By evaluating using the degree of contribution in this way, for example, it is possible to specifically and objectively evaluate the influence of one deformation mode generation factor on the other deformation mode generation factors. Therefore, it is possible to more clearly and systematically identify, organize, and grasp (visualize) the deformation factors of the pressed parts.

As described above, according to the present invention, by elucidating the deformation mechanism at the time of press molding, it is possible to improve the design accuracy of the pressed parts in a versatile and easy manner.

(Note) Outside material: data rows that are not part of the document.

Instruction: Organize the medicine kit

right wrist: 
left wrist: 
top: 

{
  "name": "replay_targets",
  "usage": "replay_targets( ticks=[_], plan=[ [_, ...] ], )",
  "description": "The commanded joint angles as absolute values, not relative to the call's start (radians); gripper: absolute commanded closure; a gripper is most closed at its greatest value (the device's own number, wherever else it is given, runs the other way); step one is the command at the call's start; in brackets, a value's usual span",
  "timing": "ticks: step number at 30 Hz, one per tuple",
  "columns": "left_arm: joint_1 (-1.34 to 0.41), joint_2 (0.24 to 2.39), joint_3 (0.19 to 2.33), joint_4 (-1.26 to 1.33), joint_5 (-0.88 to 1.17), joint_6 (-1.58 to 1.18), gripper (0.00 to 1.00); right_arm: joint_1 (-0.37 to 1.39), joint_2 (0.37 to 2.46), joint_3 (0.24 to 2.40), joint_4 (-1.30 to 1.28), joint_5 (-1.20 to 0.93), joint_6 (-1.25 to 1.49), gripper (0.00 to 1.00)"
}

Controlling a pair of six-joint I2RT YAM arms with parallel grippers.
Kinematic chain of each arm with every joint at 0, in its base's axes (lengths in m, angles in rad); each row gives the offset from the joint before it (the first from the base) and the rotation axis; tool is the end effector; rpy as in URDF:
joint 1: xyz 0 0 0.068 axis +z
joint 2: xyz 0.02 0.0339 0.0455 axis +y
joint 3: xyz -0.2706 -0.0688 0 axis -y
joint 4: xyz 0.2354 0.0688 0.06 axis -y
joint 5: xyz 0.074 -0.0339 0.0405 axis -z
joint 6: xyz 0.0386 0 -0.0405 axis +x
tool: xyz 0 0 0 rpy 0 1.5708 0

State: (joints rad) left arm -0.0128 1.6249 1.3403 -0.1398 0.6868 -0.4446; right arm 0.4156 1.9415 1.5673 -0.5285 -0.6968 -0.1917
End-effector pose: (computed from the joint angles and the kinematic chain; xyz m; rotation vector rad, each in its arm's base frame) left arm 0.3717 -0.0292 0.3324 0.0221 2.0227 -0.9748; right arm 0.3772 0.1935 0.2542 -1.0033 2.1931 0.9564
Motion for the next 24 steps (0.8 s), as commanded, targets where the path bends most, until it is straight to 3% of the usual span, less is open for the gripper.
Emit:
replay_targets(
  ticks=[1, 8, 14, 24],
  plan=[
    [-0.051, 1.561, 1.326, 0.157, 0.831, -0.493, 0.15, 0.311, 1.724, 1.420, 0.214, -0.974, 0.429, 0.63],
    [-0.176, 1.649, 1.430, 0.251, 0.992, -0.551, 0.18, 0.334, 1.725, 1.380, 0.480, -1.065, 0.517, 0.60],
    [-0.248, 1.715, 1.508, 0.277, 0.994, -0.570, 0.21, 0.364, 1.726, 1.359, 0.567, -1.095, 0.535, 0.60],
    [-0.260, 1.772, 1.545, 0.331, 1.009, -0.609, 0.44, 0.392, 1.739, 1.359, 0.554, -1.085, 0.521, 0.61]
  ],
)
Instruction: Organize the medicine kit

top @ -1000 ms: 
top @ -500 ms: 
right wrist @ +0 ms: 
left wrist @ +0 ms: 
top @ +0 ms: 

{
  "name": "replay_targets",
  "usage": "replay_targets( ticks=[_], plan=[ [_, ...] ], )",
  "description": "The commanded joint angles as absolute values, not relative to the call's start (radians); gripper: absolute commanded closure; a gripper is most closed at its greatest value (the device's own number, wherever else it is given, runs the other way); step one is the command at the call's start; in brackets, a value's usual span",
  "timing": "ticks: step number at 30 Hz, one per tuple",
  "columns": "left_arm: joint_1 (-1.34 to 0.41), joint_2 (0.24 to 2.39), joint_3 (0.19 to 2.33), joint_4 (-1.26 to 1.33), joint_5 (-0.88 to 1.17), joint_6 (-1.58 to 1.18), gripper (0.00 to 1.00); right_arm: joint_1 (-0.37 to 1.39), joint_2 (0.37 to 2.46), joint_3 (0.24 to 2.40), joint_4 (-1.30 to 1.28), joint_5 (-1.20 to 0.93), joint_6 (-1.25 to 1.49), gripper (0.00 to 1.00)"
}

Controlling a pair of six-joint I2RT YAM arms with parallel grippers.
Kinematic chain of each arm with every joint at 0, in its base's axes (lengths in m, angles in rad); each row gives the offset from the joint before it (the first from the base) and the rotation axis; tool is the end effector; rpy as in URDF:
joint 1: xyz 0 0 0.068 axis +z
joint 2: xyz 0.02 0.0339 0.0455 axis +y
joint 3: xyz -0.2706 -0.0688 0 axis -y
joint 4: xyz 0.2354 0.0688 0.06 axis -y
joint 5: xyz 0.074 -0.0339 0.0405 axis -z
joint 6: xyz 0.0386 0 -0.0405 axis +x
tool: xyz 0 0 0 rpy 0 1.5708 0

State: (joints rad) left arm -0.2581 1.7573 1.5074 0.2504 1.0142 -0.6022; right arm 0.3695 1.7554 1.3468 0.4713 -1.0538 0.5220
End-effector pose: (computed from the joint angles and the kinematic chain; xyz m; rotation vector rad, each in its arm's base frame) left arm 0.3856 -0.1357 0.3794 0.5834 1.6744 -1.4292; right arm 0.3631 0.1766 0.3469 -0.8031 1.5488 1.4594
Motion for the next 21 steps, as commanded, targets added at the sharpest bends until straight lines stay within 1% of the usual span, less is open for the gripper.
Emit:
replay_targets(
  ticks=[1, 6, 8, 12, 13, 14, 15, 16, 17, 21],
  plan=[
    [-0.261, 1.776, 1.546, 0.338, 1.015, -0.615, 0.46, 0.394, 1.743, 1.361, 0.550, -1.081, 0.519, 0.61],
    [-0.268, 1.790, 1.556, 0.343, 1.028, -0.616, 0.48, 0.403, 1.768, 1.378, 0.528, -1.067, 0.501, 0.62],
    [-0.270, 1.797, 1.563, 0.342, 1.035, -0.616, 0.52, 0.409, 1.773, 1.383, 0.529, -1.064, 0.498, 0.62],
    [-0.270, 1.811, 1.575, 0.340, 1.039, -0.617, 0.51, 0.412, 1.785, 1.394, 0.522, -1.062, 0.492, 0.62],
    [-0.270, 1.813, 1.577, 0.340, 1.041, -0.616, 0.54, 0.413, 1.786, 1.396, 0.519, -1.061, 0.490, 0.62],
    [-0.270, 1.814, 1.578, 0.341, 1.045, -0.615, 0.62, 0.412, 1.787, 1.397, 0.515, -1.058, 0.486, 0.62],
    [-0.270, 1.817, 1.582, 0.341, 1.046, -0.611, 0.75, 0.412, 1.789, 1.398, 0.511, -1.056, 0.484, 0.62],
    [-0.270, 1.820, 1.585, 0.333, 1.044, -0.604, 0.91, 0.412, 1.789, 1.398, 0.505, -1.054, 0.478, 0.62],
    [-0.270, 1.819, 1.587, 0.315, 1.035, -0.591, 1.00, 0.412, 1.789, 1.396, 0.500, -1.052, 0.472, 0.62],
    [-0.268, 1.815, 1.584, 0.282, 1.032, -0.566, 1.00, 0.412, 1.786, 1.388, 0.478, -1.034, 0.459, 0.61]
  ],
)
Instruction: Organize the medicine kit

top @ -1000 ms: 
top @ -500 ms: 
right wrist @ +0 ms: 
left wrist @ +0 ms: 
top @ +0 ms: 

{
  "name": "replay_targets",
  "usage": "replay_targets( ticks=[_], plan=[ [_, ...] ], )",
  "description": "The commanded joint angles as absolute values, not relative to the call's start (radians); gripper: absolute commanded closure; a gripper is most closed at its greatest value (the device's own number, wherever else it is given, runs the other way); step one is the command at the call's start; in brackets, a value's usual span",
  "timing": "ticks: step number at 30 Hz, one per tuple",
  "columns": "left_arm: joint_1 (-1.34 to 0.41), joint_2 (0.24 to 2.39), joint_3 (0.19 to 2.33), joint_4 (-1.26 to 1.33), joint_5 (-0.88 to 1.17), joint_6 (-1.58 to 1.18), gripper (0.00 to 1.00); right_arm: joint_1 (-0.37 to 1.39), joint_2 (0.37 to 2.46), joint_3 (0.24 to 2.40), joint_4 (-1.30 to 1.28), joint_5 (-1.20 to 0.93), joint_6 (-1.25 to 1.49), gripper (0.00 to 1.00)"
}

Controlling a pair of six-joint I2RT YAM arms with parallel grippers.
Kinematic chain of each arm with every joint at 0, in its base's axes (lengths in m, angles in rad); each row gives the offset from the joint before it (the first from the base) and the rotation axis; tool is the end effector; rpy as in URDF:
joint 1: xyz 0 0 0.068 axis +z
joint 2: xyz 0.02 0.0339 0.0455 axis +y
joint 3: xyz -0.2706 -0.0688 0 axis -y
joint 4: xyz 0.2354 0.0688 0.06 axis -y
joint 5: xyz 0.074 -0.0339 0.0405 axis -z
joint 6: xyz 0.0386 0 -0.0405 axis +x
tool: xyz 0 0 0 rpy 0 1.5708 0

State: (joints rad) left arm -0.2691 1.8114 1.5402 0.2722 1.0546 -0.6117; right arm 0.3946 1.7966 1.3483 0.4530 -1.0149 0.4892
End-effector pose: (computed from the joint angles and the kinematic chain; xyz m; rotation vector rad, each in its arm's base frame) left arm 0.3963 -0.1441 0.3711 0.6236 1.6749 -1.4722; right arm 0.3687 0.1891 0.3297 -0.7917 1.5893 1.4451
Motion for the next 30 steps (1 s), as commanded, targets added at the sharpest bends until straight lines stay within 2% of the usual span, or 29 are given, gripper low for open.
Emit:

It is a schematic diagram which shows the procedure of the stress analysis method at the time of press molding which was performed conventionally. It is a schematic diagram which shows the concept of the deformation factor analysis method of the pressed part which concerns on one Embodiment of this invention, (a) is the exact size model of the pressed part to be analyzed, (b) to (d) are by press molding. This is a specific example of a deformation mode that can occur in a pressed part. It is a flowchart which shows the flow of the design method of the pressed part which concerns on one Embodiment of this invention. It is a figure which listed the specific example of the deformation mode which can occur in the pressed part of a predetermined shape by press molding. It is a figure which listed the concrete example of the factor stress distribution which becomes the occurrence factor of each deformation mode. It is a figure which showed the example of the factor stress distribution which becomes the occurrence factor of each deformation mode schematically. It is a main part perspective view which concerns on an example of the case where the exact size model shown in FIG. 2 is made of solid elements. It is a front view of the main part which shows the state which applied the factor stress distribution by heat to the exact size model shown in FIG. 7. It is a graph which shows the contribution degree of each occurrence factor to one deformation mode. It is a graph which shows the contribution degree of each occurrence factor to other deformation modes.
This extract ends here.